In fact, pollen evidence from a site in Ticino at some 800m (2,625ft) above sea level shows that during the Roman period there was a huge increase in Castanea pollen, as well as cereal and walnut-tree pollen, suggesting an orchard was kept there, Krebs says.
By the Middle Ages, long after the Romans were gone, many historical texts document the dominance of sweet chestnut production and the importance of foods such as chestnut flour in Ticino, says Krebs. “In our valleys, chestnuts were the most important pillar of subsistence during the Middle Ages.”

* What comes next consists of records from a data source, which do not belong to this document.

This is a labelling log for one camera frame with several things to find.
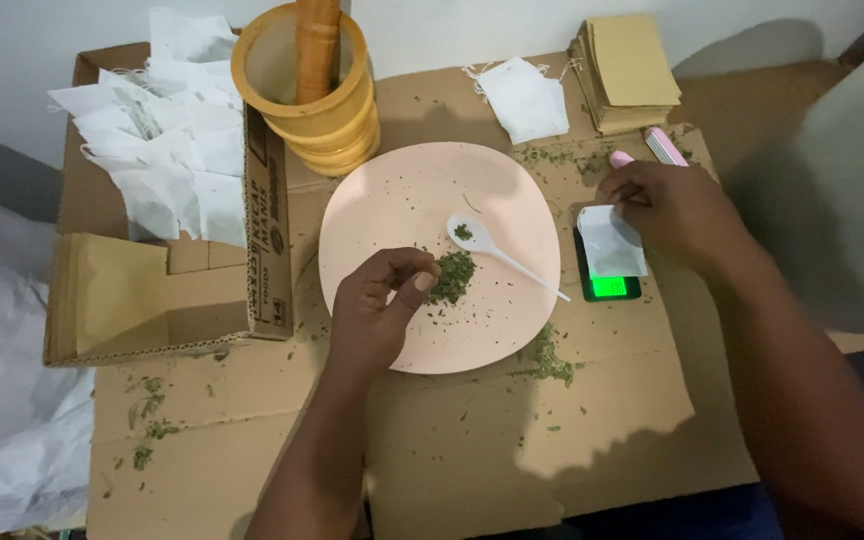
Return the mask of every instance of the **wooden pestle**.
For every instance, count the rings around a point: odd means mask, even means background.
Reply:
[[[339,43],[339,0],[296,0],[295,105],[318,101],[331,92],[332,55]]]

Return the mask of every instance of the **digital scale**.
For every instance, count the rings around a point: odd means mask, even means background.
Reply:
[[[582,296],[586,302],[635,300],[642,297],[642,285],[637,276],[591,276],[579,227],[572,227],[572,239],[575,240],[575,251],[579,259],[579,280],[582,282]]]

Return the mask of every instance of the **spoon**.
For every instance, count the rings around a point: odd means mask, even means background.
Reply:
[[[468,232],[472,235],[472,237],[468,240],[462,240],[462,238],[459,238],[455,235],[456,228],[461,225],[464,225]],[[459,244],[459,247],[463,250],[471,251],[473,253],[489,254],[500,261],[504,261],[512,268],[518,270],[522,274],[525,274],[529,278],[532,278],[533,280],[538,282],[539,285],[556,293],[558,295],[558,298],[565,300],[566,302],[572,301],[570,297],[559,292],[558,289],[546,282],[545,279],[536,276],[528,268],[522,266],[522,264],[515,262],[509,255],[498,249],[498,247],[496,247],[496,244],[492,241],[492,238],[489,236],[489,230],[486,228],[486,226],[483,225],[481,221],[475,219],[473,216],[457,213],[452,217],[448,218],[448,224],[446,225],[446,227],[448,227],[448,235],[450,236],[452,241],[456,244]]]

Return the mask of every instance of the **hand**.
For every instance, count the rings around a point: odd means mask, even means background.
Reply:
[[[378,251],[342,279],[332,309],[326,370],[357,381],[388,369],[402,352],[409,321],[441,272],[431,253],[396,248]],[[393,290],[395,297],[386,305]]]
[[[606,176],[599,192],[644,243],[707,282],[764,255],[722,187],[700,167],[637,160]]]

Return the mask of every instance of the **plate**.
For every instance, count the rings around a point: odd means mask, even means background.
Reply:
[[[437,258],[458,251],[446,231],[454,214],[478,217],[499,249],[558,288],[558,233],[529,173],[485,146],[433,142],[383,153],[335,190],[318,240],[329,313],[342,278],[380,249],[415,246]],[[472,260],[465,296],[421,307],[391,369],[432,375],[482,367],[522,349],[546,324],[554,293],[489,255]]]

People in Ticino continued to look after the trees, planting them, coppicing them, pruning them and keeping out the competition, over centuries, Krebs says: “That’s the nature of this symbiosis: humans get the fruit [and wood] of the chestnut tree – and the chestnut gets longevity”, as well as the opportunity to hugely extend its natural area of distribution, he explains.
A similar transfer of chestnut-related knowledge to locals may have happened elsewhere in the Roman Empire, he suggests – and possibly left linguistic traces. As a separate study shows, across Europe, the word for “chestnut” is similar to the Latin “castanea” in many languages.
Today, Europe’s sweet chestnut trees are facing threats including disease, climate change and the abandonment of traditional orchards as part of the decline in rural life. But chestnut trails and chestnut festivals in Ticino and other parts of the southern Alps still celebrate the history of sweet chestnuts as a past staple food – reminding us of the long legacy of both Roman and local ideas and skills in tree-care.